STUDY MATERIAL →
###

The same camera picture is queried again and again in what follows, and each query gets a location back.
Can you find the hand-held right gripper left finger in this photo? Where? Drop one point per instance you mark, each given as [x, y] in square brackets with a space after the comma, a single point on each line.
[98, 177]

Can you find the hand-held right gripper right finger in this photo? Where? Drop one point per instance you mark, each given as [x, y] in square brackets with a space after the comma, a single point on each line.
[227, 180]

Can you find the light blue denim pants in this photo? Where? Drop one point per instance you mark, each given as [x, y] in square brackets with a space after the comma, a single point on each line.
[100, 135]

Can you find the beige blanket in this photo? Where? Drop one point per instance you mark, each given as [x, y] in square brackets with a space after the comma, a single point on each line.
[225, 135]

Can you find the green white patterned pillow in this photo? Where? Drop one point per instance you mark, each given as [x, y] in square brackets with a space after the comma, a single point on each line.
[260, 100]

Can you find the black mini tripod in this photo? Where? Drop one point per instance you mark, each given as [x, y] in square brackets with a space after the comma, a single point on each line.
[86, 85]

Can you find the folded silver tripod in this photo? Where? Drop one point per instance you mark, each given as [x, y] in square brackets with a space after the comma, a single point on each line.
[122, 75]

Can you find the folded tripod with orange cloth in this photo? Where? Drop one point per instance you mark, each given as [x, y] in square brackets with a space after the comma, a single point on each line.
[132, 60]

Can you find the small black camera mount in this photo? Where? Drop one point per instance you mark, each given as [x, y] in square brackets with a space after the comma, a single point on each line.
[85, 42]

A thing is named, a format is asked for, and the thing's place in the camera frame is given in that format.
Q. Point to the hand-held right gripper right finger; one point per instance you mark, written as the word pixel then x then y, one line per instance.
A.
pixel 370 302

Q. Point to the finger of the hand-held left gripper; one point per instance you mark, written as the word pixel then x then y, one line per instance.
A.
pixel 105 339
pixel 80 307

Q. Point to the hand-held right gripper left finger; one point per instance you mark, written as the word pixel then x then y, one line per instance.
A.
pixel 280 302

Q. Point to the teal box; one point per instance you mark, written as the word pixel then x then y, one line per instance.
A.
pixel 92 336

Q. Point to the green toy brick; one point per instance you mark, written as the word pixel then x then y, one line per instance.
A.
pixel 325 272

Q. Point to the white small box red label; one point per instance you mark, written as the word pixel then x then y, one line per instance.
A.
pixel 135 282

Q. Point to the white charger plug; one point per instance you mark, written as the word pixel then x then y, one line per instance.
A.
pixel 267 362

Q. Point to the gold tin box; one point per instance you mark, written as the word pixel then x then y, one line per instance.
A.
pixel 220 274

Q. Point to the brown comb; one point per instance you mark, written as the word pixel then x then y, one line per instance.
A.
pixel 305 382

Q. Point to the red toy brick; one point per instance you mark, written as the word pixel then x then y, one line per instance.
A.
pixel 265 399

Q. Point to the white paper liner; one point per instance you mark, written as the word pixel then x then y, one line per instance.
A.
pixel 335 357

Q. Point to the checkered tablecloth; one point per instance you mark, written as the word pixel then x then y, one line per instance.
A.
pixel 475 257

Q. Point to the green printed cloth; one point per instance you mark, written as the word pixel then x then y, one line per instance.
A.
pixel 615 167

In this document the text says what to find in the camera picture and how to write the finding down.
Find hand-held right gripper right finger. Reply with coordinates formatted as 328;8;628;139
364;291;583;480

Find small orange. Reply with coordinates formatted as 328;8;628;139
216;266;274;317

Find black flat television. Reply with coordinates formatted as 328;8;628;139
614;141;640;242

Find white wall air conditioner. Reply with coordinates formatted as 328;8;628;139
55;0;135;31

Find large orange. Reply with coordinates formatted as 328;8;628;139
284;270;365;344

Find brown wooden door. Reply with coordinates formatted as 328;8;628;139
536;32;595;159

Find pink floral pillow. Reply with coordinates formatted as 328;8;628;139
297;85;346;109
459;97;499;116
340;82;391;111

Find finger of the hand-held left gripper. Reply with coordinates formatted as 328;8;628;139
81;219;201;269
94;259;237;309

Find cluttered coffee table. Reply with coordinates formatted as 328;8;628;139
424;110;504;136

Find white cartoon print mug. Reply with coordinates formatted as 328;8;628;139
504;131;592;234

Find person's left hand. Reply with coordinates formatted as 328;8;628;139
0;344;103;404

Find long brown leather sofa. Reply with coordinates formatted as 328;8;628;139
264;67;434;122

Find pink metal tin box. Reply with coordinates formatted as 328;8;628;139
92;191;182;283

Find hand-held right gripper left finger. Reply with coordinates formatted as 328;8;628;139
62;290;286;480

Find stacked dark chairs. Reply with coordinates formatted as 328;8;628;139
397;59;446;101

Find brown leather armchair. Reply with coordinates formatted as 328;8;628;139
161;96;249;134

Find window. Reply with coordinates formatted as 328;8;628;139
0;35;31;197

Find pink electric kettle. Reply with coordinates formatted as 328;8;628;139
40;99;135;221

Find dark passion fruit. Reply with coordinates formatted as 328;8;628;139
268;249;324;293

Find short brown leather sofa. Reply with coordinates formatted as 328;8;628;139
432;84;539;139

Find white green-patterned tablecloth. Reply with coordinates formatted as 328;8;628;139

###

DESCRIPTION OF THE TASK →
Please reproduce the entire listing, exactly as shown.

RESPONSE TO THE TASK →
The same camera picture is queried again and again in what follows, and each query gets a location back.
Can you find the hand-held right gripper left finger in this photo? Where? Drop one point per instance you mark, each given as [x, y] in square brackets with a space after the comma, a single point on each line.
[98, 177]

Can you find the hand-held right gripper right finger in this photo? Where? Drop one point per instance you mark, each given as [x, y] in square brackets with a space after the comma, a single point on each line.
[227, 180]

Can you find the light blue denim pants in this photo? Where? Drop one point per instance you mark, each given as [x, y] in square brackets with a space after the comma, a single point on each line.
[100, 135]

Can you find the beige blanket in this photo? Where? Drop one point per instance you mark, each given as [x, y] in square brackets with a space after the comma, a single point on each line.
[225, 135]

Can you find the green white patterned pillow in this photo? Where? Drop one point per instance you mark, each given as [x, y] in square brackets with a space after the comma, a single point on each line.
[260, 100]

Can you find the black mini tripod in this photo? Where? Drop one point per instance you mark, each given as [x, y] in square brackets with a space after the comma, a single point on each line.
[86, 85]

Can you find the folded silver tripod in this photo? Where? Drop one point per instance you mark, each given as [x, y] in square brackets with a space after the comma, a single point on each line.
[122, 75]

Can you find the folded tripod with orange cloth in this photo? Where? Drop one point per instance you mark, each given as [x, y] in square brackets with a space after the comma, a single point on each line.
[132, 60]

Can you find the small black camera mount in this photo? Where? Drop one point per instance you mark, each given as [x, y] in square brackets with a space after the comma, a single point on each line.
[85, 42]

A thing is named, a format is asked for, and the thing's place in the camera frame is given in that format.
Q. Point to the hand-held right gripper right finger; one point per instance you mark, written as the word pixel then x then y, one line per instance.
A.
pixel 370 302

Q. Point to the finger of the hand-held left gripper; one point per instance you mark, written as the word pixel then x then y, one line per instance.
A.
pixel 105 339
pixel 80 307

Q. Point to the hand-held right gripper left finger; one point per instance you mark, written as the word pixel then x then y, one line per instance.
A.
pixel 280 302

Q. Point to the teal box; one point per instance you mark, written as the word pixel then x then y, one line per instance.
A.
pixel 92 336

Q. Point to the green toy brick; one point per instance you mark, written as the word pixel then x then y, one line per instance.
A.
pixel 325 272

Q. Point to the white small box red label; one point per instance you mark, written as the word pixel then x then y, one line per instance.
A.
pixel 135 282

Q. Point to the white charger plug; one point per instance you mark, written as the word pixel then x then y, one line per instance.
A.
pixel 267 362

Q. Point to the gold tin box; one point per instance you mark, written as the word pixel then x then y, one line per instance.
A.
pixel 220 274

Q. Point to the brown comb; one point per instance you mark, written as the word pixel then x then y, one line per instance.
A.
pixel 305 382

Q. Point to the red toy brick; one point per instance you mark, written as the word pixel then x then y, one line per instance.
A.
pixel 265 399

Q. Point to the white paper liner; one point per instance you mark, written as the word pixel then x then y, one line per instance.
A.
pixel 335 357

Q. Point to the checkered tablecloth; one point per instance you mark, written as the word pixel then x then y, one line per instance.
A.
pixel 475 257

Q. Point to the green printed cloth; one point per instance you mark, written as the word pixel then x then y, one line per instance.
A.
pixel 615 167

In this document the text says what to find in the camera picture and how to write the finding down.
Find hand-held right gripper right finger. Reply with coordinates formatted as 328;8;628;139
364;291;583;480

Find small orange. Reply with coordinates formatted as 328;8;628;139
216;266;274;317

Find black flat television. Reply with coordinates formatted as 328;8;628;139
614;141;640;242

Find white wall air conditioner. Reply with coordinates formatted as 328;8;628;139
55;0;135;31

Find large orange. Reply with coordinates formatted as 328;8;628;139
284;270;365;344

Find brown wooden door. Reply with coordinates formatted as 328;8;628;139
536;32;595;159

Find pink floral pillow. Reply with coordinates formatted as 328;8;628;139
297;85;346;109
459;97;499;116
340;82;391;111

Find finger of the hand-held left gripper. Reply with coordinates formatted as 328;8;628;139
81;219;201;269
94;259;237;309

Find cluttered coffee table. Reply with coordinates formatted as 328;8;628;139
424;110;504;136

Find white cartoon print mug. Reply with coordinates formatted as 328;8;628;139
504;131;592;234

Find person's left hand. Reply with coordinates formatted as 328;8;628;139
0;344;103;404

Find long brown leather sofa. Reply with coordinates formatted as 328;8;628;139
264;67;434;122

Find pink metal tin box. Reply with coordinates formatted as 328;8;628;139
92;191;182;283

Find hand-held right gripper left finger. Reply with coordinates formatted as 328;8;628;139
62;290;286;480

Find stacked dark chairs. Reply with coordinates formatted as 328;8;628;139
397;59;446;101

Find brown leather armchair. Reply with coordinates formatted as 328;8;628;139
161;96;249;134

Find window. Reply with coordinates formatted as 328;8;628;139
0;35;31;197

Find pink electric kettle. Reply with coordinates formatted as 328;8;628;139
40;99;135;221

Find dark passion fruit. Reply with coordinates formatted as 328;8;628;139
268;249;324;293

Find short brown leather sofa. Reply with coordinates formatted as 328;8;628;139
432;84;539;139

Find white green-patterned tablecloth. Reply with coordinates formatted as 328;8;628;139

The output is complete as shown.